De plus, l'accent mis sur la "coordination entre grandes puissances" témoigne d'une reconnaissance commune du fait que la Russie et la Chine doivent s'aligner non seulement sur le plan économique, mais aussi sur le plan stratégique dans de multiples domaines tels que la sécurité, la technologie et la gouvernance mondiale. Leur coordination sur des questions comme la crise ukrainienne, l'équilibre en Asie-Pacifique et l'instabilité au Moyen-Orient illustre une approche de plus en plus concertée des affaires internationales.

D'un point de vue stratégique global, la trajectoire est claire. Malgré des fluctuations à court terme, la tendance de fond des relations russo-chinoises est celle d'un approfondissement de l'intégration. Les volumes d'échanges restent historiquement élevés par rapport aux niveaux d'avant 2022, la coopération énergétique se développe en ampleur et en portée, et la coordination politique se formalise. Le partenariat évolue d'un alignement réactif vers un cadre proactif capable d'influencer la dynamique mondiale.

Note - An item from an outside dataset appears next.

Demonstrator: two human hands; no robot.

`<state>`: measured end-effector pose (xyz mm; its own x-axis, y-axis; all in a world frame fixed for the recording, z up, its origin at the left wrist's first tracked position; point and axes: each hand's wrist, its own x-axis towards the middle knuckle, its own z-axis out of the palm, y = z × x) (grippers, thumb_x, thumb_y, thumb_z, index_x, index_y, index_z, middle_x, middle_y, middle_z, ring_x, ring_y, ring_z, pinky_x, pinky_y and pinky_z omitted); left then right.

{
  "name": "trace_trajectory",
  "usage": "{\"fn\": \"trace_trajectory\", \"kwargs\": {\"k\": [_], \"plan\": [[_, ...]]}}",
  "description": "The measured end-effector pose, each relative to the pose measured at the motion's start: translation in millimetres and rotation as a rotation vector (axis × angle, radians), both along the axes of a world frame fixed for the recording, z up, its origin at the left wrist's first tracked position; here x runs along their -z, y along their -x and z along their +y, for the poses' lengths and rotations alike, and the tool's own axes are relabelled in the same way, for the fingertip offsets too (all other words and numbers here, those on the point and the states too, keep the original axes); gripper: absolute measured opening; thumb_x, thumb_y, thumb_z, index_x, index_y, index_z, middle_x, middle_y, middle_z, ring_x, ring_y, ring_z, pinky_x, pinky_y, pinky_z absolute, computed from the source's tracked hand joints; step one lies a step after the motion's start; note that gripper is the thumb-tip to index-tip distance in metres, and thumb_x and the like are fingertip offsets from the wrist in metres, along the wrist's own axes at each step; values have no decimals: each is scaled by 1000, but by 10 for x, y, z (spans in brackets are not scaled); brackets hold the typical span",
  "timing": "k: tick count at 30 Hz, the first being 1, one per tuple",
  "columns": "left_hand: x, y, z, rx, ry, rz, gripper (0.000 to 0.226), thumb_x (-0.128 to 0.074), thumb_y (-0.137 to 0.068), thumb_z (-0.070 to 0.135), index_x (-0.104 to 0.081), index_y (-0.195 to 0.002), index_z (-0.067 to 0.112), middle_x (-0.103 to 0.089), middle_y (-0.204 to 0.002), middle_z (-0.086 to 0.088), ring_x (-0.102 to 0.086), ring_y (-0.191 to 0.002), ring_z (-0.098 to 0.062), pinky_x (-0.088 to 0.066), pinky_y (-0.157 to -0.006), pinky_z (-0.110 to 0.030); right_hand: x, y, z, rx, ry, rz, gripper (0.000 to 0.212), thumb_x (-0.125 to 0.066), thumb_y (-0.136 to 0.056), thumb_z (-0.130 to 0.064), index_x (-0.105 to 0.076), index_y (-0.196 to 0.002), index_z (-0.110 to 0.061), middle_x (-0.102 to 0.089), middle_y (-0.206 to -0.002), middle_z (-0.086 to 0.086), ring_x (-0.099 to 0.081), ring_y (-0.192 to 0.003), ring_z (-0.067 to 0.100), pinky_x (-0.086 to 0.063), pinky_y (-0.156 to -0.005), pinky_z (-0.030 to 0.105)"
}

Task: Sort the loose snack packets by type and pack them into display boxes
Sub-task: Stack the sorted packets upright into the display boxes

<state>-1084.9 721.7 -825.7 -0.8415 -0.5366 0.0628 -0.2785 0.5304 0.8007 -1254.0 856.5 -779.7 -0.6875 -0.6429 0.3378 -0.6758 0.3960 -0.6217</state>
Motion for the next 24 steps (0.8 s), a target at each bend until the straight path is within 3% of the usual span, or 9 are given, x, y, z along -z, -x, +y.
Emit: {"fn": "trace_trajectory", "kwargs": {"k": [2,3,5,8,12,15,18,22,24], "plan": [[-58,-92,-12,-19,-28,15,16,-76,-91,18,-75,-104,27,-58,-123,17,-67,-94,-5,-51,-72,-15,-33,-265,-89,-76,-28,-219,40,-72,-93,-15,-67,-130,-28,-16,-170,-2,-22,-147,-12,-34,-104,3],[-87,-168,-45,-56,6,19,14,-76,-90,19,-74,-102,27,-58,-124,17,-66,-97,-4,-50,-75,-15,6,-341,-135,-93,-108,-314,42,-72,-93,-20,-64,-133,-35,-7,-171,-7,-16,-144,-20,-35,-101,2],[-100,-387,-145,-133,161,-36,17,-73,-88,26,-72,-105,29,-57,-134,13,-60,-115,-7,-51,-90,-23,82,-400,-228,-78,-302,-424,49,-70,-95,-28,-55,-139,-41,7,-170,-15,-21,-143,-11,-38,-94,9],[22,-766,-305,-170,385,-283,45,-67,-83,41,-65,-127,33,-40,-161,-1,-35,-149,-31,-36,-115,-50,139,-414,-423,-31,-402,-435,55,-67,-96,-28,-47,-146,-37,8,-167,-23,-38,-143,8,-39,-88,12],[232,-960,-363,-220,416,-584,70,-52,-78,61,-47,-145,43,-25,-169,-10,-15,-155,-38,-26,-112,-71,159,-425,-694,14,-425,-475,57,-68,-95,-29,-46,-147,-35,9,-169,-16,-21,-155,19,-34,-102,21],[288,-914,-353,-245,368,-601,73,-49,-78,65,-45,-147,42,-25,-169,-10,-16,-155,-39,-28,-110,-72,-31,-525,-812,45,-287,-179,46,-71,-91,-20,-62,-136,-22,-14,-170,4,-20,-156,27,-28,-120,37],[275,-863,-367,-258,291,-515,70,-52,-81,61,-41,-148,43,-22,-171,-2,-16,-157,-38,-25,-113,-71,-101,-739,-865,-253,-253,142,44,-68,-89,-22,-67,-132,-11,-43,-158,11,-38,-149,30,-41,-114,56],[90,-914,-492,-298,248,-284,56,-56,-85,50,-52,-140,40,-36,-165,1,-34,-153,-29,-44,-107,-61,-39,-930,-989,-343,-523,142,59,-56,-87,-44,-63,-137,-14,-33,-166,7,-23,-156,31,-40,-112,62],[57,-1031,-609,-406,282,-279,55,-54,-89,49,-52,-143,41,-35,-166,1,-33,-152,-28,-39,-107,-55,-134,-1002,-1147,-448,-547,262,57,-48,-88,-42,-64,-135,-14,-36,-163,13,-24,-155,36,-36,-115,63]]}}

Dans ce contexte, la visite de Lavrov en avril 2026 ne constitue pas un événement diplomatique isolé, mais s'inscrit dans une dynamique de convergence stratégique plus large. Elle témoigne d'un partenariat à la fois résilient et adaptable, ancré dans des réalités concrètes et tourné vers une transformation à long terme. Face à l'évolution constante des rapports de force mondiaux, l'axe Russie-Chine demeurera vraisemblablement un pilier central du nouvel ordre multipolaire, fondé sur des données probantes, guidé par des intérêts communs et soutenu par une architecture de coopération toujours plus sophistiquée.